Book(title='Python Basics', author='Emma', pages=320)

The @dataclass decorator generates a __repr__ method that prints the class name followed by each field and its value. The format is always ClassName(field1=value1, field2=value2, ...).

Run

Create a file called book_model.py with the code above. Run uv run python book_model.py and compare the output to your prediction.

Investigate

Try accessing an attribute that does not exist:

print(book.publisher)

Run uv run pyright book_model.py before running the file. Does pyright catch the error? Compare this to Lesson 1, where pyright reported zero warnings for a misspelled dictionary key.

Modify

Add a genre field of type str to the Book class. Create a new instance with all four fields. Print it and verify the output includes the new field.

Make [Mastery Gate]

Without looking at any examples, define a dataclass called Task with three fields: description (str), assignee (str), and priority (int). Create two instances with the same field values and one instance with different values. Write three assert statements:

  1. The two identical instances are equal (==)
  2. The identical instance is not equal to the different instance (!=)
  3. Accessing .description on the first instance returns the expected string

Run uv run python to verify all assertions pass.


Try With AI

Opening Claude Code

If Claude Code is not already running, open your terminal, navigate to your SmartNotes project folder, and type claude. If you need a refresher, Chapter 44 covers the setup.

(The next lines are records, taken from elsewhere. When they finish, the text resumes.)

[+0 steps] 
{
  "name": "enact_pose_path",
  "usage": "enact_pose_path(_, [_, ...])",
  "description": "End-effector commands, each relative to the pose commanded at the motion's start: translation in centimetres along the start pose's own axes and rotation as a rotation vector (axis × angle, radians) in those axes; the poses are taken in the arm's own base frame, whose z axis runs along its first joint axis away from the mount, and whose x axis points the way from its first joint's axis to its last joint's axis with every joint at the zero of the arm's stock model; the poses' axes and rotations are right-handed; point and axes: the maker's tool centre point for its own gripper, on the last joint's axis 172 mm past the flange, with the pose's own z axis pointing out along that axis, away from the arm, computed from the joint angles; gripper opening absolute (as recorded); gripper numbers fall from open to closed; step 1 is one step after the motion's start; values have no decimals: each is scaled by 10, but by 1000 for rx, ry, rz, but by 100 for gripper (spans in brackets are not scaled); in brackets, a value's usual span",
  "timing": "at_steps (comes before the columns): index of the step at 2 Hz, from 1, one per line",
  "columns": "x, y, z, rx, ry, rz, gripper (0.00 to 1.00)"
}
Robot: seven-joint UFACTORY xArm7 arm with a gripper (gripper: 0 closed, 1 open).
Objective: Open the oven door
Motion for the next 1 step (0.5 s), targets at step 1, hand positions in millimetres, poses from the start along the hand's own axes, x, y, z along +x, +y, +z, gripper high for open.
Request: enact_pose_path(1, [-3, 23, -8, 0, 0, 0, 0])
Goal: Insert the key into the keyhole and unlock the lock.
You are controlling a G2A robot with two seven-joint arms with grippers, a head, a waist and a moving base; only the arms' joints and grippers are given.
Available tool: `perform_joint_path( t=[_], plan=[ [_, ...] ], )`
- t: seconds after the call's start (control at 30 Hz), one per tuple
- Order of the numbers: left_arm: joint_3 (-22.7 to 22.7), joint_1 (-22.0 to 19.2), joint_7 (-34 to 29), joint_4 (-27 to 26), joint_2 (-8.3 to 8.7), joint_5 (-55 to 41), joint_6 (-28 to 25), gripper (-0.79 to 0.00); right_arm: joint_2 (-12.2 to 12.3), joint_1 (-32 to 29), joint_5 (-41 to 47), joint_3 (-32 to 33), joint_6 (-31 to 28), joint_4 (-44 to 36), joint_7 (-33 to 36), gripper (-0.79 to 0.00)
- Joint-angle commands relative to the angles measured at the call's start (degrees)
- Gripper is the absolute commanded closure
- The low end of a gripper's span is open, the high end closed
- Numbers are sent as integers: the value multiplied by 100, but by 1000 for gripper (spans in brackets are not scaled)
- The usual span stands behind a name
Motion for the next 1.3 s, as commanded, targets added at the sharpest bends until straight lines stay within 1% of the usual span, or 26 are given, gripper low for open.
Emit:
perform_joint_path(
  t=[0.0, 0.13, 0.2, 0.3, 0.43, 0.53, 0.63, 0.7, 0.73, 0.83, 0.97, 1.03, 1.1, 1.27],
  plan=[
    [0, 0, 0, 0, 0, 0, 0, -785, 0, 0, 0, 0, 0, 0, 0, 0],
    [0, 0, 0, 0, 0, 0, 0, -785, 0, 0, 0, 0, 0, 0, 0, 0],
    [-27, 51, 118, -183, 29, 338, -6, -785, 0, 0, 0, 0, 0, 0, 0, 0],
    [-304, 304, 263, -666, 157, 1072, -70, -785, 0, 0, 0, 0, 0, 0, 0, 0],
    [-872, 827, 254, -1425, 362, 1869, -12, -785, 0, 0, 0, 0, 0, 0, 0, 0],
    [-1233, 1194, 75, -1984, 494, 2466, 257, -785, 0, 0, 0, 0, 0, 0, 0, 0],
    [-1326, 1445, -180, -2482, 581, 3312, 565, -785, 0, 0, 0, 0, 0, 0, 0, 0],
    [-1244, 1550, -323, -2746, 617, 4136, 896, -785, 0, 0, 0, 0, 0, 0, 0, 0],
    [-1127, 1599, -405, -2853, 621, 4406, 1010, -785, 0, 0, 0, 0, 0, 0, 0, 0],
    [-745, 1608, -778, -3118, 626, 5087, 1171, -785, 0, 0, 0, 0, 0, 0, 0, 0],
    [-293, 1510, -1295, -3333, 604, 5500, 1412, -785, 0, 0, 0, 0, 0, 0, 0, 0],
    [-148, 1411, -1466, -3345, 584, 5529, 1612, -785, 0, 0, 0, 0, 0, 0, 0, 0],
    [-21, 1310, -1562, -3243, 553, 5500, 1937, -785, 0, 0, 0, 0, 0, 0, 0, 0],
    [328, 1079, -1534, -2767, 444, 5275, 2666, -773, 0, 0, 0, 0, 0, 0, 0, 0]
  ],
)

Prompt 1: Explain the Generated Methods

I defined this dataclass:

@dataclass
class Note:
title: str
body: str

What methods does @dataclass generate? Show me what the
equivalent hand-written class would look like without
using @dataclass.

Compare the AI's response to the equivalence shown in this lesson. Does it generate the same three methods? Are there any differences in the implementation?

What you're learning: You are verifying that your understanding of what @dataclass generates matches reality. If the AI shows additional methods, note them but do not worry about memorizing them yet.

Prompt 2: Convert a Dict to a Dataclass

Here is a function that uses a dictionary:

def create_note(title: str, body: str) -> dict[str, str]:
return {"title": title, "body": body, "status": "draft"}

Rewrite this using a @dataclass instead of a dict. Keep
all type annotations.

Review the AI's output. Does the dataclass have the same fields as the dictionary keys? Does it use the @dataclass decorator correctly? Try running the code to verify it works.

What you're learning: You are seeing the direct translation from dict-based code (Lesson 1's problem) to dataclass-based code (Lesson 3's solution). This previews the full SmartNotes transformation in Lesson 5.


Key Takeaways

  1. A class is a blueprint; an instance is a concrete value. int is a class, 42 is an instance. Note is a class, Note(title="Plan", body="...") is an instance.

  2. @dataclass generates __init__, __repr__, and __eq__ automatically. You define the fields; the decorator writes the repetitive code.

  3. Dot notation replaces bracket notation. note.title instead of note["title"]. This gives you pyright checking, autocomplete, and protection against silent corruption.

  4. Dunder methods are special methods Python calls behind the scenes. Names like __init__ and __repr__ follow the double-underscore convention. You rarely call them directly.

  5. self is how an instance refers to itself inside methods. @dataclass generates methods that use self to store and access fields. You do not need to write these methods yourself.

  6. Two dataclass instances with the same field values are equal. The generated __eq__ method compares every field, which makes assertions in tests clean and readable.


Looking Ahead

You can now define data structures that pyright checks and your editor autocompletes. In Lesson 4, you will learn how to set default values on fields, prevent a sneaky shared-list bug, and make instances immutable with frozen=True.